##### Input records

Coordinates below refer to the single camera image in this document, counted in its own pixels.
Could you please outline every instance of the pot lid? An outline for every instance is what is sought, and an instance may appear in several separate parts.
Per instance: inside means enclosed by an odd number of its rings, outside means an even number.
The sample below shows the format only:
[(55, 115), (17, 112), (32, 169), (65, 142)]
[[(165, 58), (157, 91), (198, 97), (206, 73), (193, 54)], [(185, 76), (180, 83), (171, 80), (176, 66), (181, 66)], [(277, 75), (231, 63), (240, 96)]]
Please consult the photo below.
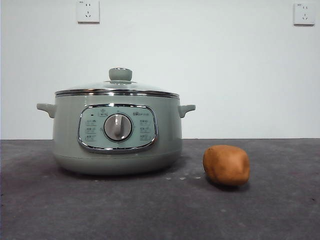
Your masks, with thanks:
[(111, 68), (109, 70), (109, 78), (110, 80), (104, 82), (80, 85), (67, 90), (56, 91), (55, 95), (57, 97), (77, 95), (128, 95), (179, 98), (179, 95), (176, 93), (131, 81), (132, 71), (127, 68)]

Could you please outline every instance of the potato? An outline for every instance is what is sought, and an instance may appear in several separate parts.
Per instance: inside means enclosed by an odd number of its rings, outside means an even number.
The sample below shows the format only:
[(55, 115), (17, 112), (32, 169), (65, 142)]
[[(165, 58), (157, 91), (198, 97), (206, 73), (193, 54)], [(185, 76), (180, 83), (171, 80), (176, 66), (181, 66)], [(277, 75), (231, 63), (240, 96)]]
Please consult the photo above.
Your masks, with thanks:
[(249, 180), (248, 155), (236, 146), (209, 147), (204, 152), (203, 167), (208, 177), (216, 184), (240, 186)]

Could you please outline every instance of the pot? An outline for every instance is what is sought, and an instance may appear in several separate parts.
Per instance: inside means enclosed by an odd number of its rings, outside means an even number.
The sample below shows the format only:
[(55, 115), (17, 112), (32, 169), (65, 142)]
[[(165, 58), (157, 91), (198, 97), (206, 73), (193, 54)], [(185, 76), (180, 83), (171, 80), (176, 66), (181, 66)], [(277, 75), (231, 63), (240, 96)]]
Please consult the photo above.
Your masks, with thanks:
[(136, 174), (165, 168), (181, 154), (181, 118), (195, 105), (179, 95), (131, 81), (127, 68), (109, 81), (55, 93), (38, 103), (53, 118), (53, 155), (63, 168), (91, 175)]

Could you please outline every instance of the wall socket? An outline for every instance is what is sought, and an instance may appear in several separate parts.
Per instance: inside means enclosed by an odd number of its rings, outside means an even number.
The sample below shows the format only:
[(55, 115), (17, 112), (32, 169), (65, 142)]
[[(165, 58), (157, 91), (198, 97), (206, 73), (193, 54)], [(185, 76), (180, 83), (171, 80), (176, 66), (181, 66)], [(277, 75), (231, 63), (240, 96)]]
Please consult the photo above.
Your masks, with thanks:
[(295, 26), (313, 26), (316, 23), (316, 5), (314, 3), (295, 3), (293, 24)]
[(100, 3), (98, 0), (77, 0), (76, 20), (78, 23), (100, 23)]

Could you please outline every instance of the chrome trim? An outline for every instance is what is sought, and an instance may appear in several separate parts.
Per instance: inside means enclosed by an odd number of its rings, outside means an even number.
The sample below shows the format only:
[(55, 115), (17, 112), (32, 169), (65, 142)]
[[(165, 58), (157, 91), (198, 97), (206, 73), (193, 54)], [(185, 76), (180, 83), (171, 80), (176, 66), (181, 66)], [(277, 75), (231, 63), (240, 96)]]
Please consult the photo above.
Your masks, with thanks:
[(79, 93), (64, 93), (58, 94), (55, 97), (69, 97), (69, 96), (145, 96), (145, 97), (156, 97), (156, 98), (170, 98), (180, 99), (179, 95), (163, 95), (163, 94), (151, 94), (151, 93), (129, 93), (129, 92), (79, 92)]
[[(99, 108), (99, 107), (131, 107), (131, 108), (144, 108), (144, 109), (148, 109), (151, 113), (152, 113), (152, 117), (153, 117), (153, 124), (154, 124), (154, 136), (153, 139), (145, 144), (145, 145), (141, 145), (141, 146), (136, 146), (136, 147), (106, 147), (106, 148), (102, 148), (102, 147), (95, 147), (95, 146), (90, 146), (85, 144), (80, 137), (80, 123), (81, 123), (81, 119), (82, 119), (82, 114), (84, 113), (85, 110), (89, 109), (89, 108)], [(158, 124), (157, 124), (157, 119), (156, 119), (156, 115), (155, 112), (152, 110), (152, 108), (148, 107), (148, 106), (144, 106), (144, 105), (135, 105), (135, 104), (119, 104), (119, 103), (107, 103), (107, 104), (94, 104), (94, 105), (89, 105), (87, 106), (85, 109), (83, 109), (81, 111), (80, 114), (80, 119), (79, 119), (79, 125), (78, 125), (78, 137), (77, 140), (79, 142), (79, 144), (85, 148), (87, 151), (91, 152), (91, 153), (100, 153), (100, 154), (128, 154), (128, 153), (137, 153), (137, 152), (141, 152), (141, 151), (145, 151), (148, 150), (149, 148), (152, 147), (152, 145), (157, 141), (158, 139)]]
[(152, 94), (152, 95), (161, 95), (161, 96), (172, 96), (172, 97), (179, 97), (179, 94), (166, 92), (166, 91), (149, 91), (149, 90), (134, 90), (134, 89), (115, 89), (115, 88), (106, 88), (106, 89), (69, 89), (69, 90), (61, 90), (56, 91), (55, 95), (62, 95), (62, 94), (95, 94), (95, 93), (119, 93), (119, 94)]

##########

Task goal:
Show me all lines in the records that contain "every".

Reply:
Could you please outline every instance of the pot lid? An outline for every instance is what is sought, and an instance may appear in several separate parts.
Could you please outline every instance of the potato? An outline for every instance is what is sought, and an instance may appear in several separate parts.
Could you please outline every instance of the pot? An outline for every instance is what is sought, and an instance may appear in several separate parts.
Could you please outline every instance of the wall socket? An outline for every instance is what is sought, and an instance may appear in several separate parts.
Could you please outline every instance of the chrome trim? An outline for every instance is what is sought, and an instance may appear in several separate parts.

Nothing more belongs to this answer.